Видно было, что пришел он сюда не прямо с дороги: картуз с большим лаковым козырьком не был обвязан сверху, на ушах, шарфом, а по раскрасневшемуся лицу с темноватым загаром от морозного ветра можно было понять, что комендант уже хорошо позавтракал. Парадный, в своей темно-зеленой шинели, подогнанной по фигуре, в фуражке с высоко задранной тульей, комендант возле темного зева печи, рогачей, лавки, заставленной мисками, выглядел свеженарисованной пышной картиной. Рядом с ним у порога с одной стороны стоял переводчик, молодой, плотный мужчина в черном осеннем узком пальто, с теплым платком на шее, в простых рукавицах, сшитых из шубы, и в фуражке с наушниками из телячьей шкурки; по другую сторону — огромная серая собака, которую комендант держал на ремне и которая прижималась к его буркам, настораживала длинные острые уши и тихонько поскуливала от нетерпения.

За спинами, не высовываясь, изгибался почти невидимый, маленького роста, сощурившийся Карабаба.

Комендант сделал несколько шагов от порога, вытягивая вперед острое, с удлиненным подбородком лицо будто принюхиваясь к чему-то, и остановился посреди хаты.

— Мои солдатики, вижу, уже успели погреть свои животы, — проговорил комендант по-немецки и окинул глазами солдат и стол. Он всего лишь дотронулся взглядом до Марфы — и она вздрогнула, затем посмотрел на лавку, где стояли наполненные через край миски с белой квашеной капустой и красными солеными помидорами. Сглотнув слюну, комендант промолвил таким же тихим, даже угодливым голосом:

— О, госпожа Глухенька гостеприимная хозяйка.

В хате никто не пошевельнулся, не дохнул. Комендант прошел к столу, вернулся к порогу, потирая руки и не выпуская ремешка. И, вдруг обернувшись, гаркнул во всю силу своих легких и горла:

— Пферфлюхте швайн!

Он кинулся к Марфе — она стояла около кровати с ребенком на руках, бледная, не чуя ни ног, ни рук, только ощущала теплое тельце девочки — и с размаху ударил ее ладонью по щеке.
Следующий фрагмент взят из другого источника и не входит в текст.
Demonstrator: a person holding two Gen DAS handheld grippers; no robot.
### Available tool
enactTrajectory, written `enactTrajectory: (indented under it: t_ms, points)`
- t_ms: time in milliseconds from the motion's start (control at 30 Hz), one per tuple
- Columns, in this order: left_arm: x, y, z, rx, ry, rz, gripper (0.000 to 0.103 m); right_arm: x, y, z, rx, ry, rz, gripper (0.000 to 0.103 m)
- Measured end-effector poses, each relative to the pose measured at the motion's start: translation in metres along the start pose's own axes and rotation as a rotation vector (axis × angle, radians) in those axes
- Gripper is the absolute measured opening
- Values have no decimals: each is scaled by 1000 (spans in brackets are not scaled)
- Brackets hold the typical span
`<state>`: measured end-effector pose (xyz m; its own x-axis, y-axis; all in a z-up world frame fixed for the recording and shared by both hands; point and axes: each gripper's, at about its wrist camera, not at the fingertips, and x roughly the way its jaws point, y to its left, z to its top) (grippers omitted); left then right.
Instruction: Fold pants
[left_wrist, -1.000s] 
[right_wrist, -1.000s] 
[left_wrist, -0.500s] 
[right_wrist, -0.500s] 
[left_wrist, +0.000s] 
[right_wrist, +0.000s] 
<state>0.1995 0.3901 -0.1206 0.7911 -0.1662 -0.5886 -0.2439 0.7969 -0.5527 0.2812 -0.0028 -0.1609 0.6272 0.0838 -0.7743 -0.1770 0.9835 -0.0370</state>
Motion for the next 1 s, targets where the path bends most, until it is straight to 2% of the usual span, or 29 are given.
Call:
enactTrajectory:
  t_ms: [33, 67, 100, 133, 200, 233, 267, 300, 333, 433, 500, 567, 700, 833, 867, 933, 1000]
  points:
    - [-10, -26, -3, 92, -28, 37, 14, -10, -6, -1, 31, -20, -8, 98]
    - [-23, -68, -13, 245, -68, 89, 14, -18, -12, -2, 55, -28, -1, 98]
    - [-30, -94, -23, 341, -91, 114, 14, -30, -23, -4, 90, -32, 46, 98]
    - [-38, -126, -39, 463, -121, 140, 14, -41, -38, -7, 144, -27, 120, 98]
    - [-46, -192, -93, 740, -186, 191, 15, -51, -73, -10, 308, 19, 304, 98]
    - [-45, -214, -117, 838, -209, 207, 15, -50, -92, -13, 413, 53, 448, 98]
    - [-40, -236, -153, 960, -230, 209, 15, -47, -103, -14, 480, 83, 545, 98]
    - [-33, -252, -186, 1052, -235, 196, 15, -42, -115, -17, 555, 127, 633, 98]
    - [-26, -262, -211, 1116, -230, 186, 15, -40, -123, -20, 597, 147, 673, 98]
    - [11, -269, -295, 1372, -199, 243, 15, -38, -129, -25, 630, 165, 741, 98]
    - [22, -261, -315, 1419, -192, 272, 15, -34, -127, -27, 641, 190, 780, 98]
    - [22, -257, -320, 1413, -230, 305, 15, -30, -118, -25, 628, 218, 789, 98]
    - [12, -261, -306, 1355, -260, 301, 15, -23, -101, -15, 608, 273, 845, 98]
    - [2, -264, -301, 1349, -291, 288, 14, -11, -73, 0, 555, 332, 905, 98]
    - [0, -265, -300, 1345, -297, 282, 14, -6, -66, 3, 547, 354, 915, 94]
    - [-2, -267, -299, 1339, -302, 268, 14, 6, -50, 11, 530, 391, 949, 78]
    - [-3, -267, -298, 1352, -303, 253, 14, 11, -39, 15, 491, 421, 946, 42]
Собака гавкнула и тихонько, жалобно заскулила; девчушка дернулась у матери на руках и обхватила ее голову ручонками, сдвинув на ней платок.

Марфа ойкнула, всхлипнула широко открытым ртом, будто набрала воздуху для того, чтобы закричать, но вдруг сдержалась и только посмотрела на коменданта большими карими горящими глазами.

Комендант теперь стоял перед ней вплотную, широко расставив ноги и заложив руки за спину. В такой позе он чувствовал себя очень сильным и уверенным в своем превосходстве. Он пожирал Марфу своими прозрачными, совсем белыми и пустыми от бешенства, неживыми глазами и, захлебываясь, говорил что-то по-немецки. Изо рта брызгала слюна, на губах закипала белая пена.

Марфа по-прежнему глядела ему в глаза, в страхе думая только о том, что теперь будет с ней и ребенком, моля о возвращении Петра. Коменданта просто обжигал этот твердый взгляд карих Марфиных глаз, и он, видя, что его слова, его взгляд, его вид не производят впечатления на женщину, выхватил парабеллум и ударил ее рукояткой в скулу.

Марфа покачнулась, вскрикнула, в глазах у нее потемнело, ей показалось, что она куда-то проваливается; покрепче прижала к себе ребенка, чтобы не выпустить его из рук.